31. Screen capture and Game Replay
• Capturing still images is a must.
• Capturing video is a big plus.
• Capturing metadata (DEM files, anyone?) to be
able to replay a scenario is a huge plus.
• The game replay subsystem can be
implemented with varying levels of complexity
and functionality. Even a simple system can
have considerable benefits.
32. Runtime Statistics
• Please invest in this!
• You must know your own game. This is
one very good way.
• Anything from frame-rate and tri-count to
number of memory allocations and file
accesses per frame, per second or per-
level.
• Find interesting ways to display these
data.
33. Automated Testing
• Full unit testing is the Holy Grail!
• Testing of games and features is usually very
time consuming. Any automation helps.
• Any change in code or assets can have
undesired side-effects: regression testing.

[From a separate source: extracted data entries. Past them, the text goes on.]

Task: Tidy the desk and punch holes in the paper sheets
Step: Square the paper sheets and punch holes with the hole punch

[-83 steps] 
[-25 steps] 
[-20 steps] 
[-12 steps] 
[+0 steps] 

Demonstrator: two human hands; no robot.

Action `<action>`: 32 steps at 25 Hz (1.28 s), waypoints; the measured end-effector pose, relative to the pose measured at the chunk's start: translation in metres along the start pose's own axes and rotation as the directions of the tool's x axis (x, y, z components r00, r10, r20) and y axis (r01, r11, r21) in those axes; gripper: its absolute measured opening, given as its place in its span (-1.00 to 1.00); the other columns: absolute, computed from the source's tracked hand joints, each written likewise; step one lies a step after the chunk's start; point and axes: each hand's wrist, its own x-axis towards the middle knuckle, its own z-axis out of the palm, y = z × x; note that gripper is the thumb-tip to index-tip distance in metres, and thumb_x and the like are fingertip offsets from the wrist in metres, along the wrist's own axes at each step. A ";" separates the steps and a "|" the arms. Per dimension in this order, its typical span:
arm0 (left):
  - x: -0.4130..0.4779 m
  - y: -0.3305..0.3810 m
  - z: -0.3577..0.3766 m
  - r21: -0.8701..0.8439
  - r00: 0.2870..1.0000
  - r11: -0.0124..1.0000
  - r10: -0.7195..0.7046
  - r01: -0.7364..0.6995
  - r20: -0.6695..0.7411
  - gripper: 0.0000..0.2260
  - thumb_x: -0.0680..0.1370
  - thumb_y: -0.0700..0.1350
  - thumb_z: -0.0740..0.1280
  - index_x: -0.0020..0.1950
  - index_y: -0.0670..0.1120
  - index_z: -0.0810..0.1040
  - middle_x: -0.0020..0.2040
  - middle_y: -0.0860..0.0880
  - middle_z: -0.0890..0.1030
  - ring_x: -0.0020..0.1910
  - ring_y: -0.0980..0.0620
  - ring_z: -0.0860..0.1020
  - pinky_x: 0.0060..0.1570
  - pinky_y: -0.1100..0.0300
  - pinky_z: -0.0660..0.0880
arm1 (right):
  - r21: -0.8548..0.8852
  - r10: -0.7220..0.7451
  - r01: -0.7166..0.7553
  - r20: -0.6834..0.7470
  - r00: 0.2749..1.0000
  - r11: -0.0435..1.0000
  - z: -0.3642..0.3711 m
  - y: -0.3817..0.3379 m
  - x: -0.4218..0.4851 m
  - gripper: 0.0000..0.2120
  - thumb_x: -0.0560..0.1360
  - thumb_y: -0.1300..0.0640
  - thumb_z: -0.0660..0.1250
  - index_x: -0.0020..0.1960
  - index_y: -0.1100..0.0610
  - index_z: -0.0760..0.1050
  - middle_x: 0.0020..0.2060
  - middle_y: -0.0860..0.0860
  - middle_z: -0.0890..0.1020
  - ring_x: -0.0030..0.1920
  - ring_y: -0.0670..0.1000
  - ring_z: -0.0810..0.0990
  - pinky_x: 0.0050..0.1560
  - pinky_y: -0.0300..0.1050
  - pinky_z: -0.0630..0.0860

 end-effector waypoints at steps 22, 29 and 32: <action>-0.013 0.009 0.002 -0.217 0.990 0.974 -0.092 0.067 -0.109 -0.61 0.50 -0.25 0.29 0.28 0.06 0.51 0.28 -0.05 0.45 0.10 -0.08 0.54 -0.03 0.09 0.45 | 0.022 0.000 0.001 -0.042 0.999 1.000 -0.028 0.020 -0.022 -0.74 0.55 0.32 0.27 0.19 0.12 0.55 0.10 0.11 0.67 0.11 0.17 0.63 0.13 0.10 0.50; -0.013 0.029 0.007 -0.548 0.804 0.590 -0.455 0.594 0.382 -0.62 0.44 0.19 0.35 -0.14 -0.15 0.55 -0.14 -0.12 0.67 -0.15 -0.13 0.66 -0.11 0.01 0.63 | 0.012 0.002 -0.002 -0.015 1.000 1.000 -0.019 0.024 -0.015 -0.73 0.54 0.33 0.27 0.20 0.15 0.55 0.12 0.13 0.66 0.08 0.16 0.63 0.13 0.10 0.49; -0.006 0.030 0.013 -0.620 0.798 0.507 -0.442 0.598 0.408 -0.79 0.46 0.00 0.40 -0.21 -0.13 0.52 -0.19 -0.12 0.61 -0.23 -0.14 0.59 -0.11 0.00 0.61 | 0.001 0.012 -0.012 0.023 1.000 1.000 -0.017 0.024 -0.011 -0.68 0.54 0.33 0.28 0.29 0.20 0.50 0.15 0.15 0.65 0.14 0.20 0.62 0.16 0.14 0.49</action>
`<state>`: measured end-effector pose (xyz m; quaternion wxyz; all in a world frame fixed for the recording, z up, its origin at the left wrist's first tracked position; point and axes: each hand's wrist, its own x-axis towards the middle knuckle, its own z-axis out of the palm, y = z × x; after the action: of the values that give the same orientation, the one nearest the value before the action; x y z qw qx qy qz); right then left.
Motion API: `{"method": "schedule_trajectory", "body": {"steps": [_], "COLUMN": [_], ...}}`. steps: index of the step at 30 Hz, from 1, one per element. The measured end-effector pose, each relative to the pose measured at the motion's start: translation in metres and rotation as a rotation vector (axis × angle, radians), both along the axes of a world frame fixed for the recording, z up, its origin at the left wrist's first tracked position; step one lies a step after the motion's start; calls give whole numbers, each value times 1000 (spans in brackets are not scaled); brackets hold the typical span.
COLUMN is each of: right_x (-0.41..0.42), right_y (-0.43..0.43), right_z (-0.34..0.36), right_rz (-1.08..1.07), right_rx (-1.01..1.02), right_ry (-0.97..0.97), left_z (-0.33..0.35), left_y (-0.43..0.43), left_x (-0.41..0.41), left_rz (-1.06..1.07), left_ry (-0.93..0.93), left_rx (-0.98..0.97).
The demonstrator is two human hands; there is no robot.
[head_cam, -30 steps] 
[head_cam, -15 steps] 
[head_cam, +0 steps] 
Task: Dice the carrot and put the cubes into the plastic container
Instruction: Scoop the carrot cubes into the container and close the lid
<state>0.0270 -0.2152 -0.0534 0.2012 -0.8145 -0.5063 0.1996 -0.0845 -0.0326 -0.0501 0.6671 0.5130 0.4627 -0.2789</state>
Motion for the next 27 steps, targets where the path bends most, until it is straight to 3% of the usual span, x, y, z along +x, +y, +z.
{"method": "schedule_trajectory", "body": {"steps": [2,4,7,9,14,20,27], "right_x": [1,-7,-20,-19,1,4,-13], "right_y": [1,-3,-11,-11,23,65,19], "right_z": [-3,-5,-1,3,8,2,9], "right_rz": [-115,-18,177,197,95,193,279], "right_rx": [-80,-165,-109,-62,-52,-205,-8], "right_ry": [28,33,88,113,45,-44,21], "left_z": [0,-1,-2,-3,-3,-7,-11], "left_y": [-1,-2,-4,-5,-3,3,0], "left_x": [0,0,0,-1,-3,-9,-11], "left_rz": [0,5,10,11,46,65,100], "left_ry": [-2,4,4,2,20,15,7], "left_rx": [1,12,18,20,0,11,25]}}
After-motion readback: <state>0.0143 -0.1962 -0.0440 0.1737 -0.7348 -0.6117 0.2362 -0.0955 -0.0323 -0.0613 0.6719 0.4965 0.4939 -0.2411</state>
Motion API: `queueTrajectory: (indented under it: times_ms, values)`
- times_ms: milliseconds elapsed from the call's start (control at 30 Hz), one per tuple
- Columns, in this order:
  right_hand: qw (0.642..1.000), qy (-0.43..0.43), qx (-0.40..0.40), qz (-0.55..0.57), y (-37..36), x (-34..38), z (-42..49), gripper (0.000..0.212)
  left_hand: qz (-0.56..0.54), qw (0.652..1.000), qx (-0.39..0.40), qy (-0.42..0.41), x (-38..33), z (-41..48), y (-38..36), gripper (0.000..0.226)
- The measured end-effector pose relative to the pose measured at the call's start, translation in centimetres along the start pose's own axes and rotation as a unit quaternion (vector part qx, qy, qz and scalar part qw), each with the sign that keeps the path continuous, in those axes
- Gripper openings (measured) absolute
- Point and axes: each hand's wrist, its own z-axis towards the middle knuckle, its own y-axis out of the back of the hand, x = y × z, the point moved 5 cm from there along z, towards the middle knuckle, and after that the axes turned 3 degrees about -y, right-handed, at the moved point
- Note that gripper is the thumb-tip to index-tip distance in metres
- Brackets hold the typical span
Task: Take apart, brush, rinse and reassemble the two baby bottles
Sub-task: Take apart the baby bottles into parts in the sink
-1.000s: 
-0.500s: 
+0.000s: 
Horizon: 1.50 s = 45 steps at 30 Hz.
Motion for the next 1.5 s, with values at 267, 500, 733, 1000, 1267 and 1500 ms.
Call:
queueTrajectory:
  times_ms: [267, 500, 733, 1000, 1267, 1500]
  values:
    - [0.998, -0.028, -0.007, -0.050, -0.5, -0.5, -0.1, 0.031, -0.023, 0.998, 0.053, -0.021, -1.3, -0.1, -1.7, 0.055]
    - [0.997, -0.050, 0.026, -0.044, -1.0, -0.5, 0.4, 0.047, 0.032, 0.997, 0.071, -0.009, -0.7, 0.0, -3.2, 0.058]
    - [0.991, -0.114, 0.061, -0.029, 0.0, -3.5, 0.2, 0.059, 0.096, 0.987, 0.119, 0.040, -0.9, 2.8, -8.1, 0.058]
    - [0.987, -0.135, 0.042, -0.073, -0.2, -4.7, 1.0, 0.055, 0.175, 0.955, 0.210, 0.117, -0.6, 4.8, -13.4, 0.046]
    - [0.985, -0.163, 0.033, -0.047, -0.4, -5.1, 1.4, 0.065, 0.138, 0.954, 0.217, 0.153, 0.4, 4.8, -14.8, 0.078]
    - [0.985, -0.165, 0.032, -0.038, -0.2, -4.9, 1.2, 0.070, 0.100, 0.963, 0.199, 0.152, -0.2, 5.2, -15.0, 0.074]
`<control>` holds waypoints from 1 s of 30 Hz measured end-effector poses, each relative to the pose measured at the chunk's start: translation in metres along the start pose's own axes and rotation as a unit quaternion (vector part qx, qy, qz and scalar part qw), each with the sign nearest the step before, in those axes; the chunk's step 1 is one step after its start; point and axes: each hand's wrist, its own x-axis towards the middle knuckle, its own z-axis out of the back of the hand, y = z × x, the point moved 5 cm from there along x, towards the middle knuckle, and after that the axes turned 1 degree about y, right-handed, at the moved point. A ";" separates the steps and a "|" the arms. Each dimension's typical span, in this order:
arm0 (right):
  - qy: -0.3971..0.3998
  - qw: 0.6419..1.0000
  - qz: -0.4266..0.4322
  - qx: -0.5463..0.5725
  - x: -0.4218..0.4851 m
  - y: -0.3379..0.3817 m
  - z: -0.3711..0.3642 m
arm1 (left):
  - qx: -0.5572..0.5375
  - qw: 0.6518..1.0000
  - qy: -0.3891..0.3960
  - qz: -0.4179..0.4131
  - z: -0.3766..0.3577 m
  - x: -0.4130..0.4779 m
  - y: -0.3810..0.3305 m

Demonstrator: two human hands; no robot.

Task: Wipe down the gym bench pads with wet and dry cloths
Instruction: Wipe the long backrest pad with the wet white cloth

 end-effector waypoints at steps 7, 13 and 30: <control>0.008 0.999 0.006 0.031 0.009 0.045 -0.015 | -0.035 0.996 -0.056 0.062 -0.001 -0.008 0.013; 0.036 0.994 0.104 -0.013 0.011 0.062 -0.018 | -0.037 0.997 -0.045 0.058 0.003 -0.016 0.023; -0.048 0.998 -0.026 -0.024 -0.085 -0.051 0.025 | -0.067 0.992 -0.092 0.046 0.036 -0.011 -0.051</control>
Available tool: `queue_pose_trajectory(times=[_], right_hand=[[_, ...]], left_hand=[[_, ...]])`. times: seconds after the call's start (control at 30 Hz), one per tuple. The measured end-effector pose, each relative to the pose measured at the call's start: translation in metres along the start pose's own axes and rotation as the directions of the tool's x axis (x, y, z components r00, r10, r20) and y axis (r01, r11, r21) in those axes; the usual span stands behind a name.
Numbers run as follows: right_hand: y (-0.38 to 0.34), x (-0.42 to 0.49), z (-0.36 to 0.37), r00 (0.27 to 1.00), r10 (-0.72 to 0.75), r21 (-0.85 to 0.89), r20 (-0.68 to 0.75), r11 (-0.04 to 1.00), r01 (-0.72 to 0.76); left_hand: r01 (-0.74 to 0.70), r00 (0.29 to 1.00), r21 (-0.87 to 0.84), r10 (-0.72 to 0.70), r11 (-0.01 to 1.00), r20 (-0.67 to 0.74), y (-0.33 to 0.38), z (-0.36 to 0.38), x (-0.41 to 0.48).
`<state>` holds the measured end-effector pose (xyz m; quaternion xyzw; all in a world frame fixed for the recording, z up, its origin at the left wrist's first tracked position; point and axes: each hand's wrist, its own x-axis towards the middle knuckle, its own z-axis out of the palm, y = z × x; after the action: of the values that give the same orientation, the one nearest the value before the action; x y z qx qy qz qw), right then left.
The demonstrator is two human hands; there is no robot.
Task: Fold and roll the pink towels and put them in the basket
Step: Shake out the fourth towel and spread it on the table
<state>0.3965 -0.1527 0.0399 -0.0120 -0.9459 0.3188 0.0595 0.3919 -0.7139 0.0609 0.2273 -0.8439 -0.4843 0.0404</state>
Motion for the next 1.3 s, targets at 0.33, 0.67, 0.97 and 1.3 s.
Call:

• You can even have automatic screen-shot
comparisons!
• Auto test non-visual parts, if you can't manage
more sophisticated methods.
34. Questions?
"I know that you believe that you
understood what you think I said, but I
am not sure you realize that what you
heard is not what I meant.”
This is a modified version of what I presented at CGS10 in Sharif University. A few slides has been added.
Hungarian Notation: The idea is to add information about the usage of a value to the name of its variable. Commonly, the only information added is about the type (e.g. pFoo for a pointer or dwHeight for a DWORD) which is useless and stupid. This is not how the concept was intended to be employed.
Did I mention that static and global data are evil?!